2. Proceeding to open your phone native Instagram app will log you out, just as it should. But when you try to log back in using the lasted password made, it won’t let you. It only accepts the first password ever made using the two links.
3. Unlike most reset links. Which are long strings of code, changing every time you get a new link. This one only varies at a single 5/6 letter word used as a token for your account.

The Result And A Very Likely Attack Scenario

The Victim;
You ask a known person for their phone to make a phone call or search for something because you can’t use your phone at the moment. You go to this person’s Instagram, take a look at his Email, make a story saying you had been hacked, and log him out.

After logging him out of his account, ask twice for a Password Reset Link. Open his mail app and remember the 5/6 letter token of the link. As a time-saver, you will already have your phone browser tab open at your own password reset link. Now change your Token for his.
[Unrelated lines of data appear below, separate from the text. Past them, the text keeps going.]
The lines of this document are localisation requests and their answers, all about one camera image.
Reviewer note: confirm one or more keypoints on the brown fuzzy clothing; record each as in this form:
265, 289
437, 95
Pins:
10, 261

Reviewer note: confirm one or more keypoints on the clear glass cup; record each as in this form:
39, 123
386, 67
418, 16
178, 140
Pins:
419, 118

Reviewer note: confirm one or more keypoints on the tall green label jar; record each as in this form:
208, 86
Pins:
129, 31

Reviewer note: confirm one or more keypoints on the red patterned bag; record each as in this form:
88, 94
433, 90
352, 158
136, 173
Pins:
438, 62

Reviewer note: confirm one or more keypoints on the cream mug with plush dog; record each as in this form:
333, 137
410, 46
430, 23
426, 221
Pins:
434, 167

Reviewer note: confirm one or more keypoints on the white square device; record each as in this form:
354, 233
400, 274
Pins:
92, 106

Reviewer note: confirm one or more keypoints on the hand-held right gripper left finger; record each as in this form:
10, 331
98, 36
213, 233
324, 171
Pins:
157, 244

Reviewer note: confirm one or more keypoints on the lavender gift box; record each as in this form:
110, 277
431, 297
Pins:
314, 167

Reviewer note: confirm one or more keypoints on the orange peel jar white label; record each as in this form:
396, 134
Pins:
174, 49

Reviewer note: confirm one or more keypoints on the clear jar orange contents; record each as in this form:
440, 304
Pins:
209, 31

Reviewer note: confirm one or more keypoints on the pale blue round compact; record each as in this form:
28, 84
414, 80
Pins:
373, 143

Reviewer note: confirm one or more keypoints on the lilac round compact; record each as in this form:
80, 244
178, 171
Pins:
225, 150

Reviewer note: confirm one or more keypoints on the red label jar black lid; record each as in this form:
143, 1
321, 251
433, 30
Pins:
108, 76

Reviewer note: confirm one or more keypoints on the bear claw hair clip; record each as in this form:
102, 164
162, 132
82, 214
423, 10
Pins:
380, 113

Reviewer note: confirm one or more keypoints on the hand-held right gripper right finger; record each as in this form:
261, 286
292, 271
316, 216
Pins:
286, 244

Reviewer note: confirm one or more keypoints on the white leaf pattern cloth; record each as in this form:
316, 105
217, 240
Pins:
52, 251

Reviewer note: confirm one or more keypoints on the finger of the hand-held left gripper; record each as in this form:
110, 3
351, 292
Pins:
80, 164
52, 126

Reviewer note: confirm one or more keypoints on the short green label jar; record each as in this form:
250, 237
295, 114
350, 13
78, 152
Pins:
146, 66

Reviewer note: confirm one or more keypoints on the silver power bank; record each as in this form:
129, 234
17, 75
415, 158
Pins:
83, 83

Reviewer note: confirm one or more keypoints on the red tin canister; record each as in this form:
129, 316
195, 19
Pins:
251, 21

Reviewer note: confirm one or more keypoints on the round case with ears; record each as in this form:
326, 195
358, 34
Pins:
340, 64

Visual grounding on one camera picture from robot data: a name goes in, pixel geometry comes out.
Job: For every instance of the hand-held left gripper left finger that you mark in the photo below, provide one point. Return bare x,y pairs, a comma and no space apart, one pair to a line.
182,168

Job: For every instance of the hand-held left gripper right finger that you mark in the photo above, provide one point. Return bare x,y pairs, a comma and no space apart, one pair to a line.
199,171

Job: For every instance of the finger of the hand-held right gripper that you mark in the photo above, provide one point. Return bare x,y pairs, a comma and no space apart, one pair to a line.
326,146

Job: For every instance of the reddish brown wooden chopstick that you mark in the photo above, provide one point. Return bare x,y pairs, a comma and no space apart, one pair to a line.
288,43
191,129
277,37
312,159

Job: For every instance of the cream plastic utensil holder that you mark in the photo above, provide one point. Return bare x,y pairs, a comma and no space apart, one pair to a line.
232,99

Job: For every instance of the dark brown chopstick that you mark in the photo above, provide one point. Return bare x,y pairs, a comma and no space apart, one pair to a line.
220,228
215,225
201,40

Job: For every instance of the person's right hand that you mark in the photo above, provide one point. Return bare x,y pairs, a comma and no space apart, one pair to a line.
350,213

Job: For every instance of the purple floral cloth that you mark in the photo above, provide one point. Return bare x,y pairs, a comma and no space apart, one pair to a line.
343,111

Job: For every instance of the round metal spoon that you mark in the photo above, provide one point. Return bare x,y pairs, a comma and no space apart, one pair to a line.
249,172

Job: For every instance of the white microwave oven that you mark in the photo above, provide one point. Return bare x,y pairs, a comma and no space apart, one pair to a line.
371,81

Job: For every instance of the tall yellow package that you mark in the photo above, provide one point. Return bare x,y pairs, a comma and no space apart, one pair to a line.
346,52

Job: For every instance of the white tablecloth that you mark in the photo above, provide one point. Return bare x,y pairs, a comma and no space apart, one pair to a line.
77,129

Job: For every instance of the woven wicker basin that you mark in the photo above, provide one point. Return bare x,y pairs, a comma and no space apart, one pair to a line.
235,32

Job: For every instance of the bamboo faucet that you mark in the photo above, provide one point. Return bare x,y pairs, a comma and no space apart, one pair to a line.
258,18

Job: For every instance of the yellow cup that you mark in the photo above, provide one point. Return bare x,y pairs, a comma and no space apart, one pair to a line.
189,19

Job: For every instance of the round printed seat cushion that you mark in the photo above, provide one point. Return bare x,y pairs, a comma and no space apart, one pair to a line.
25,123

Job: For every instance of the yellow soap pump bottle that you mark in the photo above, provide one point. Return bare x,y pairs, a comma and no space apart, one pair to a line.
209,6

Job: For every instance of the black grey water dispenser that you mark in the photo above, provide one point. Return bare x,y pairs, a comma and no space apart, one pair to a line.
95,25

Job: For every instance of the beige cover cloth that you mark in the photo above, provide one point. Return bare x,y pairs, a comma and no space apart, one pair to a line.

Once that person gets back his phone and tries to enter his profile, something that is not guaranteed to happen right away, he will notice two things, his account being log out and a new email for a password reset. This person’s first reaction will be to panic and try to get back his profile using that E-mail. Once in his profile, he will go on and check on it and see the Instagram Story saying you had been hack and take it down.

Attacker;
Using your own Instagram account in the native app, you will be checking on the victim account for a hint on when to attack. The hint? The Instagram story we made earlier or even the account going private for fear of any more “attacks”. Once you get that hint, go ahead and change the password from your open tab. He will not get an Email telling him about it, plus his password will still work in case he gets to log out after you change it.

Seen this is something serious, I reached out to Facebook to inform them about my findings, Thinking that I just found something of interest. Many things were not working as they should and because this is something very likely to happen even to people who leaves their phone unseen at places like meetings or gyms, I myself had seen this many times.

Their Response

They replied to me very quickly, but to be honest. I was not expecting the kind of response I received. In the initial reply, they didn’t even understand what I was showing to them using a POC video, which is why I went back and forward with them, trying to explain to them using words what was very clear in a video and two photos *facepalm*

Finally, when they couldn’t deny the flaw, this was their response.

I was astonished to read this because we all use WhatsApp, and all know they don't let people use their WhatApp on two different phones. Why? Because anyone can just “hack” your account and use it in more than one place if they get to your phone. Sure using his same logic some phones will be locked but at least for androids users, this will not stop an attacker from brute-forcing your phone, I even sent them a video about it.

They are not trying to use the same WhatsApp logic here. In their eyes, this is a “theoretical attack”, because they don't believe attackers can't get to victims' phones or even Emails. To prevent these attacks they only let users use one account.